However, existing works always generate only one future look for a person, while totally ignore the future look of a person may change in different occupations. For example, a 20-years-old young man chooses actor/farmer as his career. When he is 50-years-old, the look of the farmer and the look of the actor may have some differences even for the same person. Different occupations may have different appearances [18] as shown in Figure 1. In this paper, we explore the impact of occupations on the age progression. Note that, for different occupations, the most perceptible difference is skin texture. Hence, we only focus on skin aging 111The face aging process can be divided into two stages [30, 5]: child growth and adult aging. Shape change is the most prominent factor during the child growth, while the most greatest change is skin aging (texture change) during adult aging. We only focus on adult aging. in this work.

We firstly introduce occupational face aging dataset (OFAD). Figure 1 shows some example faces. OFAD is a comprehensively annotated dataset that contains five kinds of occupations: actor, singer, doctor, teacher and farmer. Each occupation includes two range of ages, i.e., 30-50 and 50-80. To the best of our knowledge, it is the first face aging dataset with occupational information. We believe this dataset is benefit for the researches in face progression under different occupations.

Figure 1: Examples of OFAD. According to different occupational information, we collect different images in two age groups (30-50, 50-80). The occupation from left to right is actor, singer, doctor, teacher and farmer. From left to right, we found that deeper and deeper the facial wrinkles and skin colors are. This contrast is more obvious in the old age groups, because the face has been affected by working environment longer.

We further present a realistic image generation for aging progression under different occupations via the proposed occupational-aware adversarial face aging network which is referred as OAFA. Different from previous approaches which only have one output for one age group, our OAFA can generate several outputs of different occupations.

OAFA has three major components: 1) the generator/encoder aims to generate different future looks for a young face of different occupations, 2) the decoder brings the future looks back to the young face, and 3) the discriminator aims to encourage generator/encoder to generate high quality images of different occupations. The three major components make up two networks: personalized network and occupational-aware adversarial network. The personalized network is an autoencoder network which is formed by the generator/encoder and the decoder. We propose a personalized loss to make the original face can be regenerated by the future looks to keep personalized facial characteristics. The occupational-aware adversarial network consists of the generator/encoder and the discriminator components. The proposed occupational loss includes two terms: conditional adversarial loss [6, 20] and triplet rank loss [15, 21], which aims to obtain the visually plausible texture changes, i.e., skin aging, for different occupations.

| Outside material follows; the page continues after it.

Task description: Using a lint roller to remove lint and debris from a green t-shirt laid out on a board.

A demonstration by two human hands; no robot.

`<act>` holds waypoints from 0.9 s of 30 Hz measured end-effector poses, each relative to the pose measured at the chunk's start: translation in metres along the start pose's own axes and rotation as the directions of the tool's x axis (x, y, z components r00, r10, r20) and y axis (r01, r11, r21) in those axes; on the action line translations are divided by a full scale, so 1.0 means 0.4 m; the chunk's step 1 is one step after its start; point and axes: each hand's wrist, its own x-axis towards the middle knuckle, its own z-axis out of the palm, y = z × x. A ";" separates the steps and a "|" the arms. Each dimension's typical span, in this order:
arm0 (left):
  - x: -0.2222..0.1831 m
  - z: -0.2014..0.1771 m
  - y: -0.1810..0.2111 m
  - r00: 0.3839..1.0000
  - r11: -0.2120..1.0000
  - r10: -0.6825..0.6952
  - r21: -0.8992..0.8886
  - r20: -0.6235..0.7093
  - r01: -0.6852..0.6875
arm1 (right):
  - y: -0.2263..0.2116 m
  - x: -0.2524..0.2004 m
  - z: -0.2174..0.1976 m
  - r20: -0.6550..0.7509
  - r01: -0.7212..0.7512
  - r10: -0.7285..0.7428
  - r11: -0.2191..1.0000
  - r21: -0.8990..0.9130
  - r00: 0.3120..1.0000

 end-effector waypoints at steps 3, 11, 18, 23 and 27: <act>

Our contributions can be summarized as following:

  • We introduce an occupational face aging dataset which includes several occupations. This helps to explore the effects of the occupations in face age progression problem.

  • We propose an occupational-aware face aging adversarial network to generate multi outputs for occupational-aware age progression problem, which can model the personalities and occupational characteristics of the persons in the face aging process.

  • The empirical results demonstrate the superiority of the proposed method over the state-of-the-arts baseline methods, in which more aging details (textures) and more realistic face images are generated.

2 Related Work

Many face age progression approaches have been proposed to model the dynamic aging process, which can be mainly divided into two categories, physical model-based [5] and prototype-based methods [31]. The physical model-based methods [16, 25, 26, 29, 30]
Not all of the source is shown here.